Task to complete:
The expected output is exactly the lines below, starting at the line with "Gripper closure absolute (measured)" and ending at the line with "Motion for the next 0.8", both included; no other line belongs in it.

[[ Provided information, beginning ]]

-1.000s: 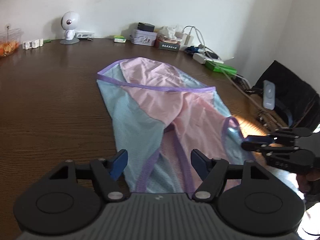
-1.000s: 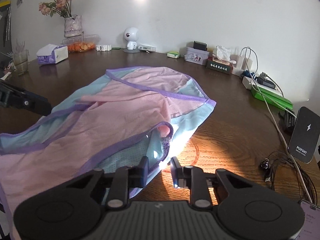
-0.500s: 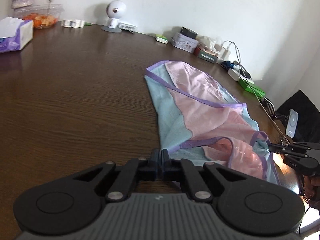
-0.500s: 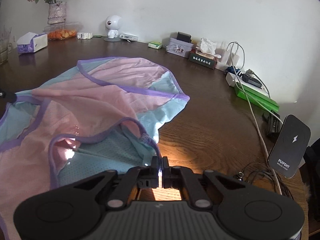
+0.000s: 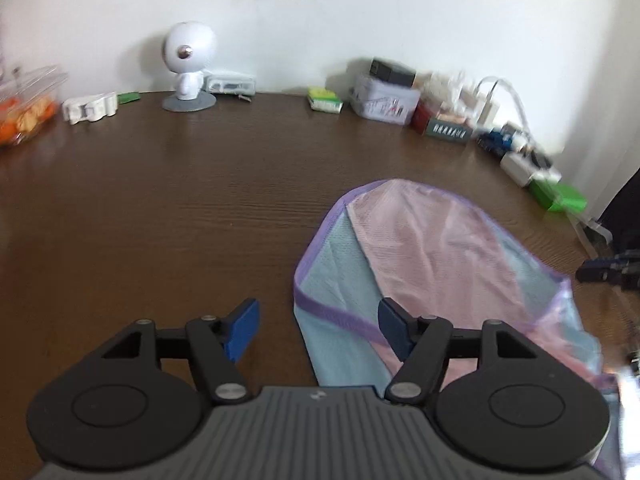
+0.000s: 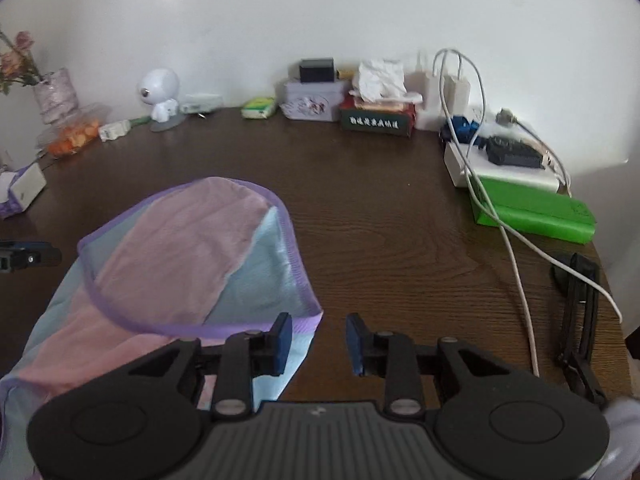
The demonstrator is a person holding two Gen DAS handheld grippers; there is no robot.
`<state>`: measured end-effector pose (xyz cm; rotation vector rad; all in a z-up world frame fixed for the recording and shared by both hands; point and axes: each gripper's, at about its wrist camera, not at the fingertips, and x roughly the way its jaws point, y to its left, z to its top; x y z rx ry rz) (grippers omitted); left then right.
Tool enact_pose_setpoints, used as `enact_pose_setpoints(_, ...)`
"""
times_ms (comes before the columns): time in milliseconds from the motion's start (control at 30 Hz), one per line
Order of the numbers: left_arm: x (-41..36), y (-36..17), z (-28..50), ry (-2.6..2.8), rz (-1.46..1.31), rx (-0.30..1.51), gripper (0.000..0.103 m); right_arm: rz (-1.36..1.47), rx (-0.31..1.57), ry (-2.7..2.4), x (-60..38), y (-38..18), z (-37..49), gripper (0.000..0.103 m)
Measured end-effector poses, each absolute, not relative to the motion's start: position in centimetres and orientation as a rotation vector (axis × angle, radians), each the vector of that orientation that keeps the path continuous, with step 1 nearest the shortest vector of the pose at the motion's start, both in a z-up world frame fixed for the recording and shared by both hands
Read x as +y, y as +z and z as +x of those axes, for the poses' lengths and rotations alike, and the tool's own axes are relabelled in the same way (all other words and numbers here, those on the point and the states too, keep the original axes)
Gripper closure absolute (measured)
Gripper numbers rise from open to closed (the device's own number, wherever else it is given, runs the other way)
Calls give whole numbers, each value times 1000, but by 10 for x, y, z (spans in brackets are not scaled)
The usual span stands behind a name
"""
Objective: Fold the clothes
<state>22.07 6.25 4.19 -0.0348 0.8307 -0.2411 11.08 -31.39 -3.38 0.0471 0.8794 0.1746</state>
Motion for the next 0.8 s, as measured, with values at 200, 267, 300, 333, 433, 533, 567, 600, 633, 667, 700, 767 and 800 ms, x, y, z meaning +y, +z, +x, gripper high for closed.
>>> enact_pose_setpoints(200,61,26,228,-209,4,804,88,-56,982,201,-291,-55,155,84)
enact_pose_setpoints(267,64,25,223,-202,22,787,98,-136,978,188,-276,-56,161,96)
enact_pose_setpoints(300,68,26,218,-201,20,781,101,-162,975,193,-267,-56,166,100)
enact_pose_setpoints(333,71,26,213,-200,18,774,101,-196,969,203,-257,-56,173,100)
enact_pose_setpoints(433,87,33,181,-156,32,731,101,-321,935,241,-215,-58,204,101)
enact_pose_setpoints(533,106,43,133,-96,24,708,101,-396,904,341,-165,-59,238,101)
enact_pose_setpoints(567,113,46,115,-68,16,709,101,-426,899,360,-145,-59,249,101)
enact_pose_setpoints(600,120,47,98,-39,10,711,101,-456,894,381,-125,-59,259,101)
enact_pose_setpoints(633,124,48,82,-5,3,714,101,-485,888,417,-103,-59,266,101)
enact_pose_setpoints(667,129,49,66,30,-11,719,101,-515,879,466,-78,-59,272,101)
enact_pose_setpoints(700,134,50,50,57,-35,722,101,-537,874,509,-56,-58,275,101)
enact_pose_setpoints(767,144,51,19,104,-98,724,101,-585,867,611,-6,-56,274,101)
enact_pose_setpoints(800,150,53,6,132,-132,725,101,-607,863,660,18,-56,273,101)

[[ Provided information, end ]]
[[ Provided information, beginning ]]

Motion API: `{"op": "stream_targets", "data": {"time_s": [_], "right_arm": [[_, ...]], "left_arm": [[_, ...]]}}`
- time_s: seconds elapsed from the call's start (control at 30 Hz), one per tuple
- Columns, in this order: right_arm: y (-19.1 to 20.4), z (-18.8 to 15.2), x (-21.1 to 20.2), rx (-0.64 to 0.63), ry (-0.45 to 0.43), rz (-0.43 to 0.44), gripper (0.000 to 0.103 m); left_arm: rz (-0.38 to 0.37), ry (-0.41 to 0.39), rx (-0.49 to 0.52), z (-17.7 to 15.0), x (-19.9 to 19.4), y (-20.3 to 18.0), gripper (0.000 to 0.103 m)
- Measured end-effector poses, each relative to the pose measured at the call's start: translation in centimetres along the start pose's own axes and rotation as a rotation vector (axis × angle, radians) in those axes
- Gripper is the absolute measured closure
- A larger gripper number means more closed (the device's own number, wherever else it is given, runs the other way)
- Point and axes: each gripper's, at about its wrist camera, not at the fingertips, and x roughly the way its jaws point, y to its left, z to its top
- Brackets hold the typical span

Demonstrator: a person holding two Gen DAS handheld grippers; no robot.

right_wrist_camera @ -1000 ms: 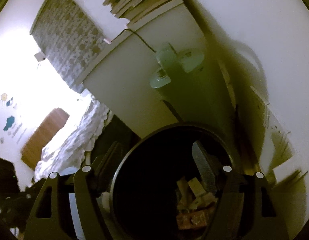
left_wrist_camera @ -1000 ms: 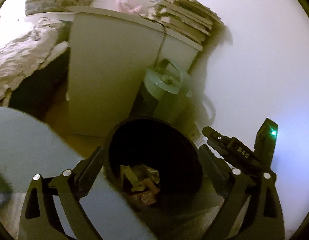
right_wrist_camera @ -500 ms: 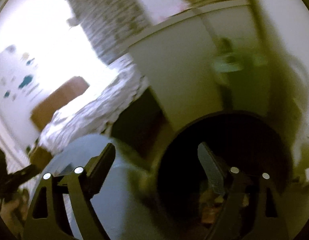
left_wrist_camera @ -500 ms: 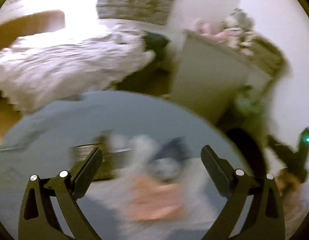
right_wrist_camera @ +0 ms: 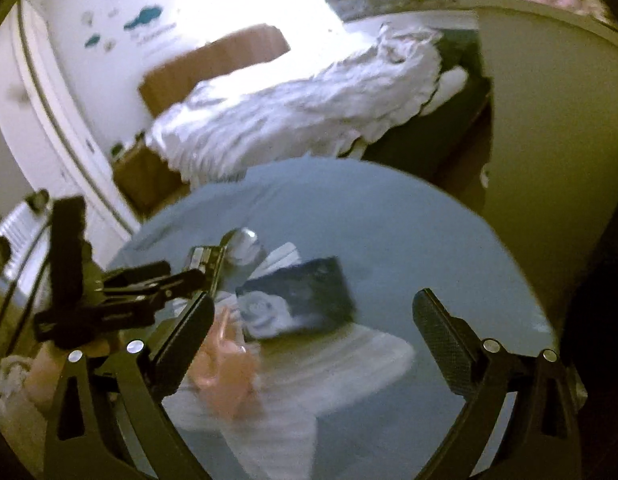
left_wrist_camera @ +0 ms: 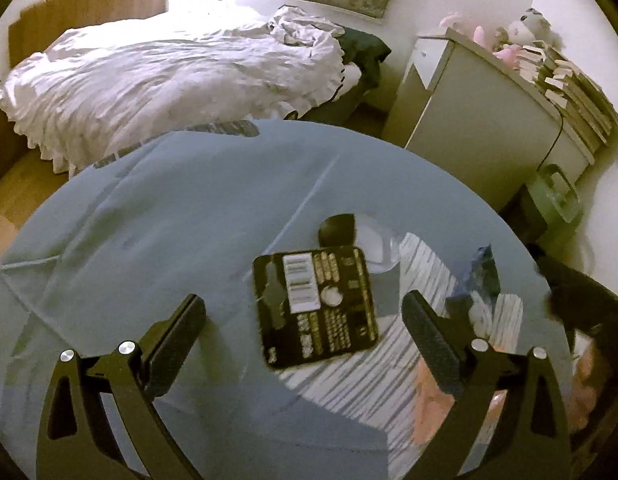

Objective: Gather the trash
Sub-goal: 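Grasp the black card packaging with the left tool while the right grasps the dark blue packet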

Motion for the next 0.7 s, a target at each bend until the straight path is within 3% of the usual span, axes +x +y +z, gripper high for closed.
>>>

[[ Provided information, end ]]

Solution to this exercise:
Gripper closure absolute (measured)
Gripper numbers rise from open to closed (the device's own number, wherever else it is given, runs the other way)
Calls give whole numbers, each value times 1000, but by 10 for x, y, z (spans in brackets are not scaled)
The usual span stands behind a name
"""
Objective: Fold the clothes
<state>22.07 6.25 4.19 -0.0348 0.8307 -0.2411 11.08 -31.39 -3.38 0.0471 0.8794 0.1746</state>
Motion for the next 0.8 s, as measured, with values at 200, 267, 300, 333, 433, 533, 567, 600, 633, 667, 700, 767 and 800 ms, x, y, z meaning +y, +z, +x, gripper high for closed.

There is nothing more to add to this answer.